La réorganisation du monde a commencé
La crise irakienne nous révèle que quelque chose de fondamental est en train de se passer : la réorganisation brutale du monde. Les sujets stratégiques jusque là occultés sont désormais débattus au grand jour. Par exemple, le rapport commandé par le commissaire Pascal Lamy à l’IFRI, et dirigé par Philippe Colombani, a été commenté par la presse les 10 et 11 février dernier. La plupart des thèmes abordés dans ce rapport ont été développés dans mon livre « Paris-Berlin-Moscou » : le déclin économique de l’Europe au profit des Etats-Unis et de la zone Pacifique ; la situation démographique catastrophique et bientôt irréversible de la démographie européenne ; la nécessité d’établir un partenariat stratégique avec la Russie en priorité dans domaine énergétique, etc. Les Etats-Unis ne prennent plus de gants, ni avec leurs alliés, ni avec leurs ennemis, car le temps leur est compté. Certes aucun empire avant eux n’a joui d’une telle suprématie sur le monde, mais le temps ne joue pas en leur faveur. En 1946, les Etats-Unis représentaient 46% du PIB mondial, aujourd’hui ils en représentent 25%, leur part relative continuera à baisser. Les Etats-Unis, comme l’empire victorien déclinant à la veille de la première guerre mondiale, vont donc tout faire pour verrouiller leur suprématie actuelle. Depuis l’antiquité grecque on sait que les relations entre les communautés humaines sont régies par les rapports de force. Dans la société des hommes, la paix et la guerre se succèdent toujours. «On peut imaginer en théorie que les choses devraient se passer autrement, mais alors on se situe hors du temps et de l‘histoire» (Julien Freund). Aujourd’hui, l’enjeu de pouvoir primordial consiste à contrôler les informations sur l’état des forces en présences, travail de long terme, et à dissimuler les buts de guerre par l’instrumentalisation des valeurs de la démocratie et des droits de l’homme. Non seulement la mise en place d’un régime démocratique en Irak n’est pas le but des Etats-Unis mais il serait, de leur point de vue, une catastrophe, un régime démocratique serait dominé par les chiites majoritaires en Irak, rapprochant ainsi Bagdad et Téhéran. L’Iran et le contrôle du golfe arabo-persique constituent la prochaine étape de la réorganisation américaine au Proche-Orient, comme l’affirme Richard Perle. Les années à venir seront tumultueuses, « mais là où il y a le danger, là aussi croît ce qui sauve » (Hölderlin).

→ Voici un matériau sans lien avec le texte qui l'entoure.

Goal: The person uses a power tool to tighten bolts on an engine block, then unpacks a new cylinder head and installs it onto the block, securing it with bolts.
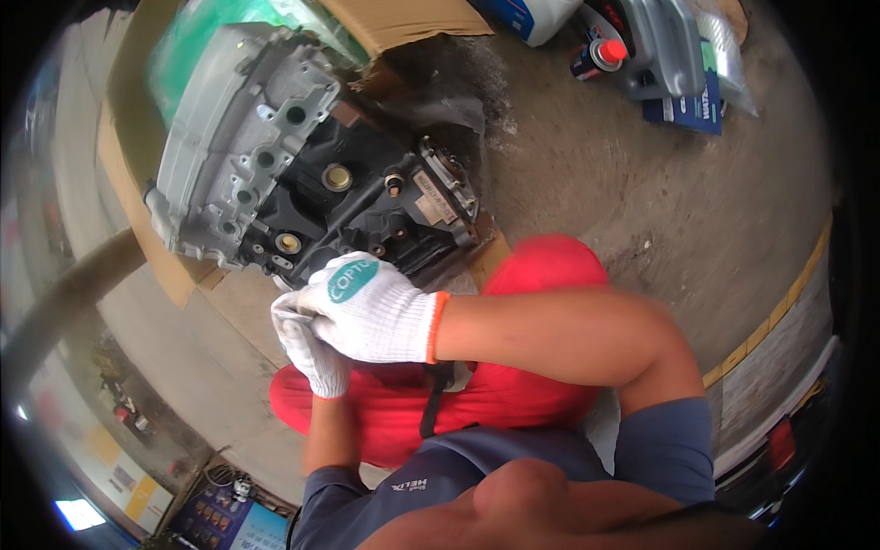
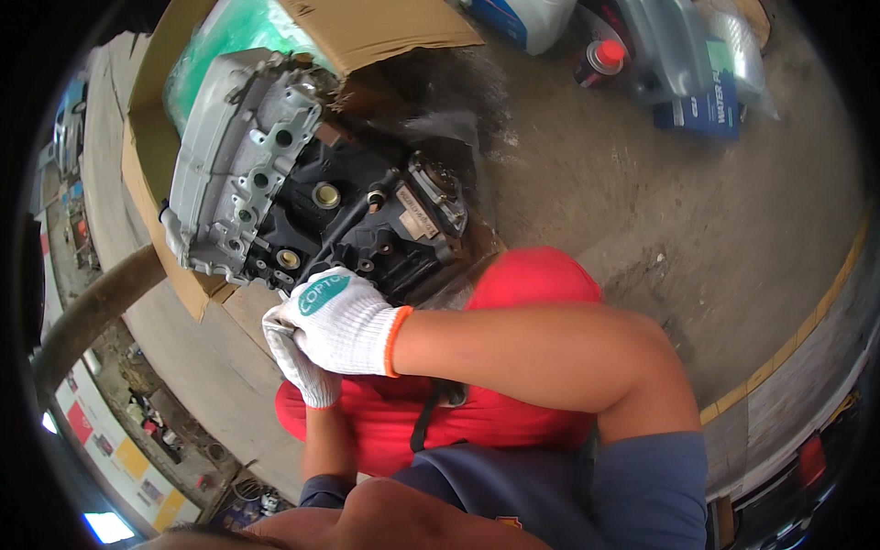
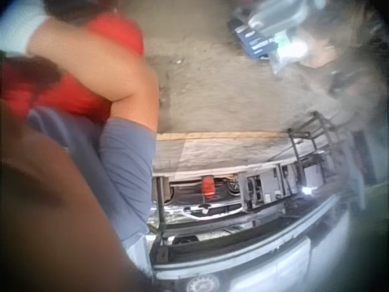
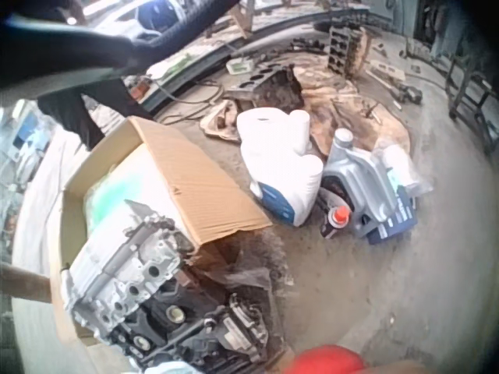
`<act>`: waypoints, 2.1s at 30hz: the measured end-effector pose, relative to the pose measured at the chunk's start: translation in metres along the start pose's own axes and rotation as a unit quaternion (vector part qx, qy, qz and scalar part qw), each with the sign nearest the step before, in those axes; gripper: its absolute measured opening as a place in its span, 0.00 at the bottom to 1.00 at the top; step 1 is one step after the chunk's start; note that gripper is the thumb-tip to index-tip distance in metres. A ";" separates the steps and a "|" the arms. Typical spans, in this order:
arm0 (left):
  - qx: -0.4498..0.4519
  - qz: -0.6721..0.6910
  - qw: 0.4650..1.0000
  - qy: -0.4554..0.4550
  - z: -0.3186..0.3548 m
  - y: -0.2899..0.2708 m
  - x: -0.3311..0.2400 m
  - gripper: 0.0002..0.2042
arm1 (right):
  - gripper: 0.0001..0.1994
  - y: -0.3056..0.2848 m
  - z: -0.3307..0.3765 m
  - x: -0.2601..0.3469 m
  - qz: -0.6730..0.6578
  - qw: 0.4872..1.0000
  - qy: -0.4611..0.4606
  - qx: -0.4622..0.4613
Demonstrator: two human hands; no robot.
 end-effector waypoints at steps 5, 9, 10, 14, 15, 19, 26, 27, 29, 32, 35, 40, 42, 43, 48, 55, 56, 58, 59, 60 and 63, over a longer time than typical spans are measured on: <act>-0.180 -0.147 0.966 0.114 -0.016 -0.011 -0.001 0.08 | 0.13 0.008 -0.010 -0.011 0.102 0.985 0.091 0.101; -0.315 -0.261 0.910 0.070 -0.027 -0.022 0.018 0.13 | 0.13 0.070 0.035 -0.016 0.229 0.935 -0.022 0.268; -0.285 -0.325 0.898 0.085 -0.030 -0.018 0.013 0.14 | 0.14 0.068 0.052 -0.008 0.234 0.891 -0.060 0.384; -0.254 -0.348 0.899 0.081 -0.032 -0.004 0.015 0.13 | 0.18 0.054 0.096 0.029 0.193 0.838 -0.100 0.501; -0.248 -0.354 0.897 0.092 -0.031 -0.006 0.019 0.12 | 0.18 0.045 0.104 0.039 0.192 0.830 -0.134 0.505; -0.223 -0.395 0.884 0.109 -0.032 0.007 0.016 0.12 | 0.18 0.021 0.120 0.062 0.183 0.827 -0.179 0.501; -0.198 -0.364 0.903 0.114 -0.035 0.007 0.022 0.11 | 0.18 0.006 0.125 0.056 0.169 0.838 -0.179 0.487; -0.197 -0.360 0.905 0.113 -0.035 0.007 0.022 0.11 | 0.18 0.004 0.126 0.055 0.168 0.841 -0.177 0.482; -0.196 -0.353 0.908 0.111 -0.035 0.008 0.019 0.10 | 0.18 0.005 0.125 0.051 0.167 0.845 -0.173 0.477; -0.183 -0.339 0.917 0.106 -0.034 0.003 0.022 0.09 | 0.18 0.006 0.124 0.047 0.163 0.856 -0.164 0.462; -0.173 -0.338 0.919 0.110 -0.033 -0.003 0.025 0.09 | 0.17 0.007 0.119 0.040 0.187 0.858 -0.151 0.454; -0.171 -0.338 0.918 0.114 -0.030 -0.005 0.025 0.09 | 0.15 0.007 0.114 0.031 0.207 0.853 -0.147 0.457; -0.168 -0.328 0.923 0.111 -0.030 -0.005 0.026 0.09 | 0.15 0.007 0.114 0.029 0.227 0.842 -0.141 0.468; -0.165 -0.327 0.924 0.114 -0.031 -0.004 0.026 0.09 | 0.20 0.015 0.117 0.027 0.232 0.815 -0.135 0.514; -0.160 -0.319 0.927 0.120 -0.032 0.003 0.026 0.08 | 0.20 0.016 0.122 0.031 0.225 0.823 -0.136 0.503; -0.145 -0.358 0.914 0.124 -0.033 0.005 0.022 0.07 | 0.13 0.006 0.125 0.036 0.198 0.871 -0.130 0.430; -0.141 -0.357 0.915 0.124 -0.033 0.004 0.023 0.07 | 0.13 0.004 0.126 0.035 0.207 0.872 -0.128 0.425; -0.145 -0.342 0.918 0.136 -0.035 0.006 0.024 0.07 | 0.12 0.002 0.127 0.034 0.224 0.872 -0.123 0.417; -0.148 -0.334 0.920 0.141 -0.036 0.006 0.024 0.07 | 0.12 0.003 0.127 0.035 0.226 0.869 -0.121 0.422; -0.145 -0.329 0.923 0.138 -0.035 0.005 0.024 0.07 | 0.12 0.004 0.126 0.035 0.228 0.866 -0.119 0.428; -0.142 -0.320 0.927 0.134 -0.034 0.006 0.024 0.07 | 0.12 0.007 0.126 0.037 0.238 0.866 -0.120 0.423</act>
Point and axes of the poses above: each hand's wrist, its own z-axis away from the middle knuckle, its own y-axis out of the palm, x = y × z, the point moved 7 cm from there along -z, towards the middle knuckle, and after that the axes turned 2 degrees about -x, right-handed, at the moved point
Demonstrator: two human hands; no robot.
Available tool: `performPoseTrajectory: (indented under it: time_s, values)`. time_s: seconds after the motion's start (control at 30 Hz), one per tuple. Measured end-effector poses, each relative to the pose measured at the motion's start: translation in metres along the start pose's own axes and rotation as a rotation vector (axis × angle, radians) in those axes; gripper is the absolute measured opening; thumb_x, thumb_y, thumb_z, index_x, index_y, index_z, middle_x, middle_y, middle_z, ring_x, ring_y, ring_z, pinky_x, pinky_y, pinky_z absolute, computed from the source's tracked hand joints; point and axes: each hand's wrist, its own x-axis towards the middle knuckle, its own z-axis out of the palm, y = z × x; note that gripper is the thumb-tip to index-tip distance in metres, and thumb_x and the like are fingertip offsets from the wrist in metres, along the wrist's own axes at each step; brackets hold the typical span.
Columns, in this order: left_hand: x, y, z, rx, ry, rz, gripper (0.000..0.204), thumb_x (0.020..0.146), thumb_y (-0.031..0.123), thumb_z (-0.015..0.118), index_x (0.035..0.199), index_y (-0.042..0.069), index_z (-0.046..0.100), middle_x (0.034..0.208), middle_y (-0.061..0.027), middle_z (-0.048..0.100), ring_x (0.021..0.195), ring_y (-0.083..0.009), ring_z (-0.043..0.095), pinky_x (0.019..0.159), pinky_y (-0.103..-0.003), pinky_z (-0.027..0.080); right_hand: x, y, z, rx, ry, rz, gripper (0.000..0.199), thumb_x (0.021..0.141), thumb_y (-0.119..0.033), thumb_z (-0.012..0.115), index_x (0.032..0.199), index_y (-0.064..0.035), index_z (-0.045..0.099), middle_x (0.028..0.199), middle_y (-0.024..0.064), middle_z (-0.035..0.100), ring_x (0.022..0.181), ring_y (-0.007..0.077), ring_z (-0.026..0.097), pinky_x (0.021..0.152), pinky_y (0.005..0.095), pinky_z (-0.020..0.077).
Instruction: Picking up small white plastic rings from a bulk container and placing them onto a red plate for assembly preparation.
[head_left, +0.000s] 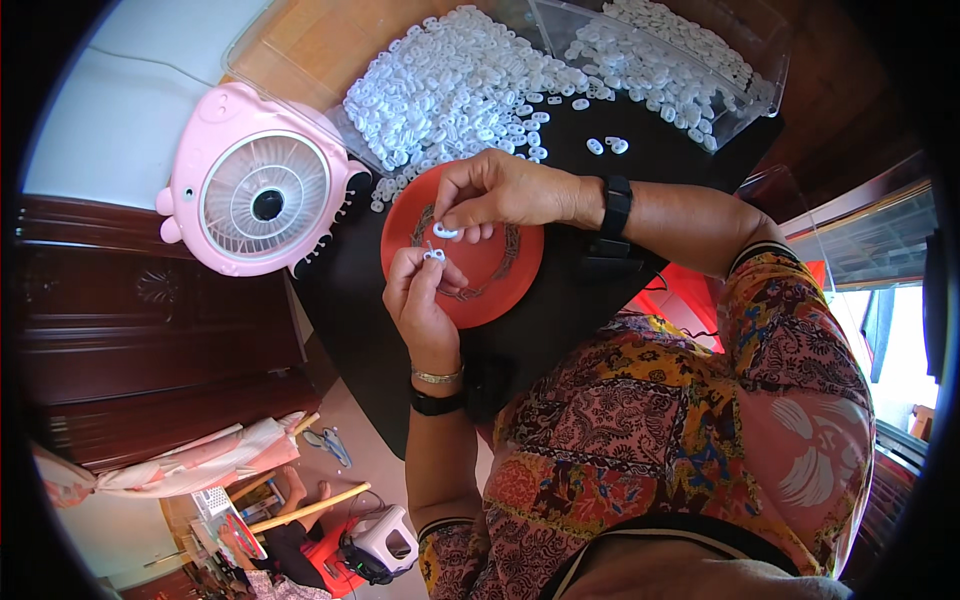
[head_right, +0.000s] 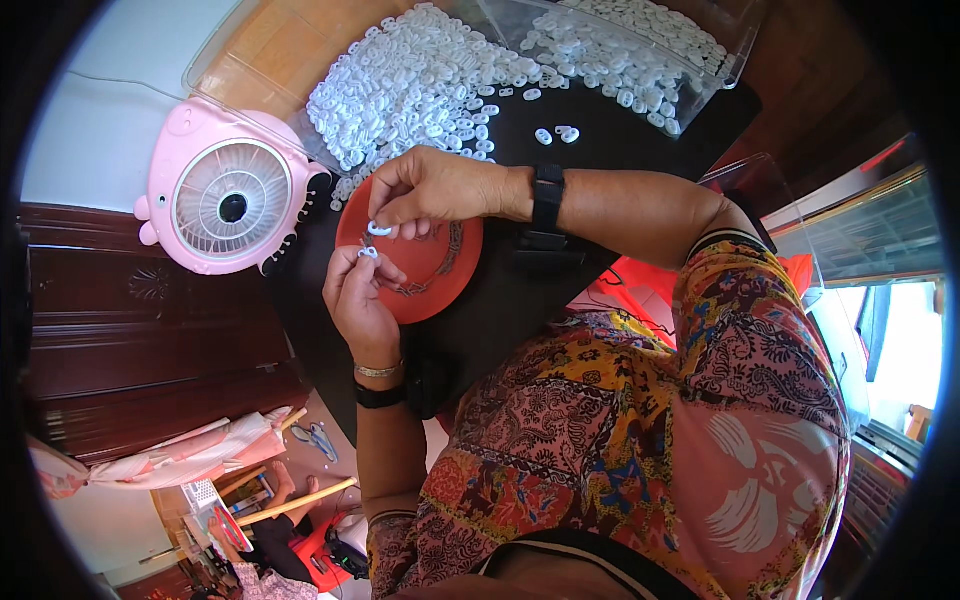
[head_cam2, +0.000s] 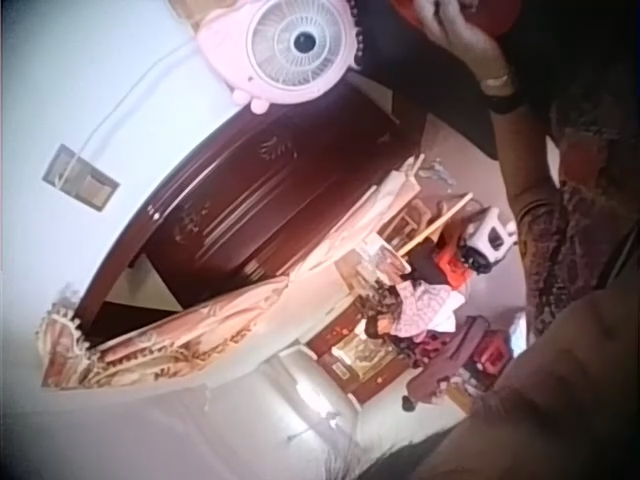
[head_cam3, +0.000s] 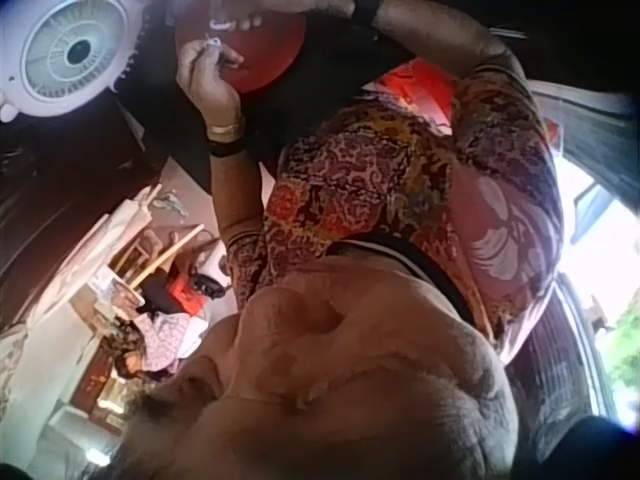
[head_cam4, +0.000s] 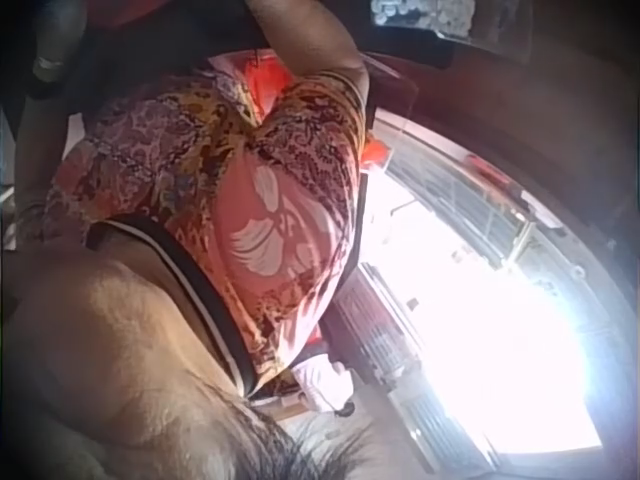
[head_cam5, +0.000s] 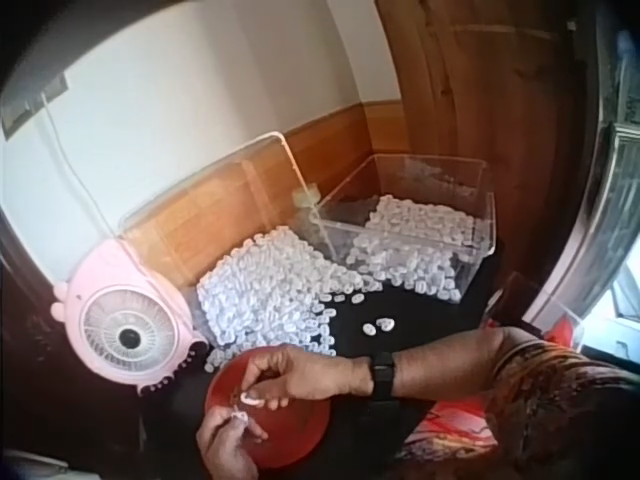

Réunir Francs de l'Ouest et Francs de l'Est
Les dirigeants européens ont pris conscience de l’urgence d’une Europe capable de dialoguer avec la Russie, les Etats-Unis, la Chine, et l’Inde. L’avenir appartient aux grands ensemble. Si l’Europe veut contribuer à l’émergence d’un monde multipolaire, il faut qu’elle soit à même de peser sur la scène internationale. L’Union Européenne dont on ne connaît pour le moment ni les buts, ni la forme finale, est en pleine transition. L’enjeu de l’élargissement et de la réforme des institutions européennes est crucial. Le risque est grand de voir l’Union ne devenir qu’une vaste zone de libre-échange sous protectorat stratégique américain, un géant économique, mais un nain politique. L’UE est déjà à géométrie variable, trois de ses membres sur les quinze n’ont pas rejoint la zone Euro. Un noyau dur ne peut prendre que la forme d’une confédération franco-allemande comme le rappelle Pascal Lamy*. Le Benelux pourrait rejoindre cette union franco-allemande Cette base carolingienne sur laquelle s’est construite l’Europe des six a une unité et une cohérence culturelle, géopolitique, et économique. Nous devrions saisir l’opportunité du quarantième anniversaire du traité de l’Elysée pour affermir la relance de la coopération franco-allemande en unissant nos deux pays de la manière la plus étroite possible. Nous souhaitons voir se réaliser le souhait émis par le général de Gaulle en 1943 : l’abolition du traité de Verdun de 842 qui avait partagé l’empire de Charlemagne, pour « réunir enfin Francs de l’Ouest et Francs de l’Est ».
* « L’Europe du commissaire Pascal Lamy », L’Humanité, 20 décembre 2002.
Henri de Grossouvre
Article paru sous le titre "Europe. Pour l'alliance Paris, Berlin, Moscou", dans "Intelligence et sécurité", Lettre confidentielle d'actualité stratégique (numéro 26, février 2003).